Jackman v. Jewel Lake Villa One

CARPENETI, Justice,

concurring.

I agree with the result of today's opinion, but I disagree with its reasoning. For that reason, I write separately to explain how I would resolve this case.

Today's result-reversal of the award of attorney's fees and costs to Jewel Lake and entry of judgment in favor of Jackman-is correct because Jewel Lake's offer of judgment did not clearly specify how the previous medical payments made on behalf of Jewel Lake should be treated for Rule 68 purposes. This ambiguity, under our law, is charged against Jewel Lake, the offeror. Accordingly, the medical payments should not be offset for Rule 68 purposes. Without offset, Jewel Lake's offer of judgment was plainly inferior to the jury verdict, and thus Jewel Lake is not the prevailing party under Rule 68.

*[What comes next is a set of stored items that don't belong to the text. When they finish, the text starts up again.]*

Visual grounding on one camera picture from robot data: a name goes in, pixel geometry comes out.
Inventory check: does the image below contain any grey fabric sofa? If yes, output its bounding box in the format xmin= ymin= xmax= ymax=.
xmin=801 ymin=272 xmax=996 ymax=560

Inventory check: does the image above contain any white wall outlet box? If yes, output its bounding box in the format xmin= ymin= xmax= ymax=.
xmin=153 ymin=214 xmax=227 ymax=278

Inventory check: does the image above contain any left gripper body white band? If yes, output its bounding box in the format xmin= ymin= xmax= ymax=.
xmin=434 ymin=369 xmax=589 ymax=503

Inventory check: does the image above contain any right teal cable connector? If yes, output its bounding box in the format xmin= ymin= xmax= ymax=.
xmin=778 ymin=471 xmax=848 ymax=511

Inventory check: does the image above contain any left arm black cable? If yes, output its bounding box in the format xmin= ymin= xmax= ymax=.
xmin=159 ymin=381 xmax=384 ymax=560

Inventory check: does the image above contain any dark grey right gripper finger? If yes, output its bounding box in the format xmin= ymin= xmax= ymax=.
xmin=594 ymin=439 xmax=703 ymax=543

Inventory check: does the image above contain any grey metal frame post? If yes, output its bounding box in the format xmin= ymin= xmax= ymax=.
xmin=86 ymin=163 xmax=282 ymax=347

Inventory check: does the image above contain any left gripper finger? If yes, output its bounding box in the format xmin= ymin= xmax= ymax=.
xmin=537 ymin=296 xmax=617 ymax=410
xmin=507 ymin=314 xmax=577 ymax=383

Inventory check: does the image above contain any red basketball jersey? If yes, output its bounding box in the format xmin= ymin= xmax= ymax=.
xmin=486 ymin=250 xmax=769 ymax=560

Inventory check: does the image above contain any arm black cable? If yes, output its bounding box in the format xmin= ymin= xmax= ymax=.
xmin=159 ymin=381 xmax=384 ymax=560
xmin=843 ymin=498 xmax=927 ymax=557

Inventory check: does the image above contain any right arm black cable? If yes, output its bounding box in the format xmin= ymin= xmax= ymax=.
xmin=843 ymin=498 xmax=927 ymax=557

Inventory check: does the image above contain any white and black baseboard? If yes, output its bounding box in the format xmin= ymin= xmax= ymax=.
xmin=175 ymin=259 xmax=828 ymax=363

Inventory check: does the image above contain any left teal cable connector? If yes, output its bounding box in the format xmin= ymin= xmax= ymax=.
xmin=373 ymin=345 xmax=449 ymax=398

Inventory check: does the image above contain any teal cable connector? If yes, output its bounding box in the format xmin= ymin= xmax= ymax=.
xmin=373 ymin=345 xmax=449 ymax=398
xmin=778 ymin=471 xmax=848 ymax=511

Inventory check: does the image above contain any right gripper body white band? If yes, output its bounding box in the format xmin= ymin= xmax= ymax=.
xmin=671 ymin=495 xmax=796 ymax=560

The key point in this analysis is that Jewel Lake's failure to specify whether the earlier payments were part of its offer of judgment redounds to Jewel Lake's detriment. In Rules v. Sturn1 we held that an ambiguous offer is strictly construed against the offering party.2 In upholding the trial court's decision to disallow offset of earlier payments from the Rule 68 offer of judgment, we noted that "the [offeror]'s offer of judgment mentions nothing about advance payments made or about offsetting them against any part of the offer, and that the offer does not otherwise indicate an intent by the offerors to offset payments already made."3 Accordingly, we upheld the trial court's refusal to offset. We have also held, in Thomann v. Fouse,4 that a plaintiff is not required to gamble on the meaning of an ambiguous settlement offer.5 Thomann is significant for purposes of this case, for there the defendant's offer specifically notified the plaintiff that it consisted of "new money"-the kind of specificity lacking in Jewel Lake's offer-but it added that this "new money" was "offered in addition to the medical payments which have been assumed by Defendant Fouse's insurance carrier for resolution in a subsequent arbitration." 6 We held that the un*181derlined language rendered the offer too indefinite: "the presence of this detail invited confusion and could reasonably have led [plaintiff] to wonder what effect the 'subsequent arbitration' might have had on her medical claim."7 Because the offer's ambiguity created uncertainty for the plaintiff, we held that "it failed to meet the requirements of Rule 68 and could not support an award of costs and attorney's fees in favor of [the offeror]." 8

Jewel Lake's offer of judgment was far more uncertain than Fouse's offer. It made no mention of the earlier payments. It did not state that it was in addition to payments already made on its behalf, Jewel Lake acknowledges that no writing clarified whether the earlier payments would be credited to any judgment obtained by Jackman. Indeed, Jewel Lake did not claim any offset until it moved for offset of the judgment over five months after making the offer of judgment to Jackman. Thus, Jackman had no indication of Jewel Lake's intentions regarding offset at the time of the offer.9 It is not even clear that Jackman's attorney was aware of all the payments or their total amount at the time of the making of the Rule 68 offer. Because Jewel Lake created ambiguity in its offer to Jackman, we construe that ambiguity against Jewel Lake. Thus, the settlement offer must be read in favor of Jackman for the purposes of Rule 68 calculations.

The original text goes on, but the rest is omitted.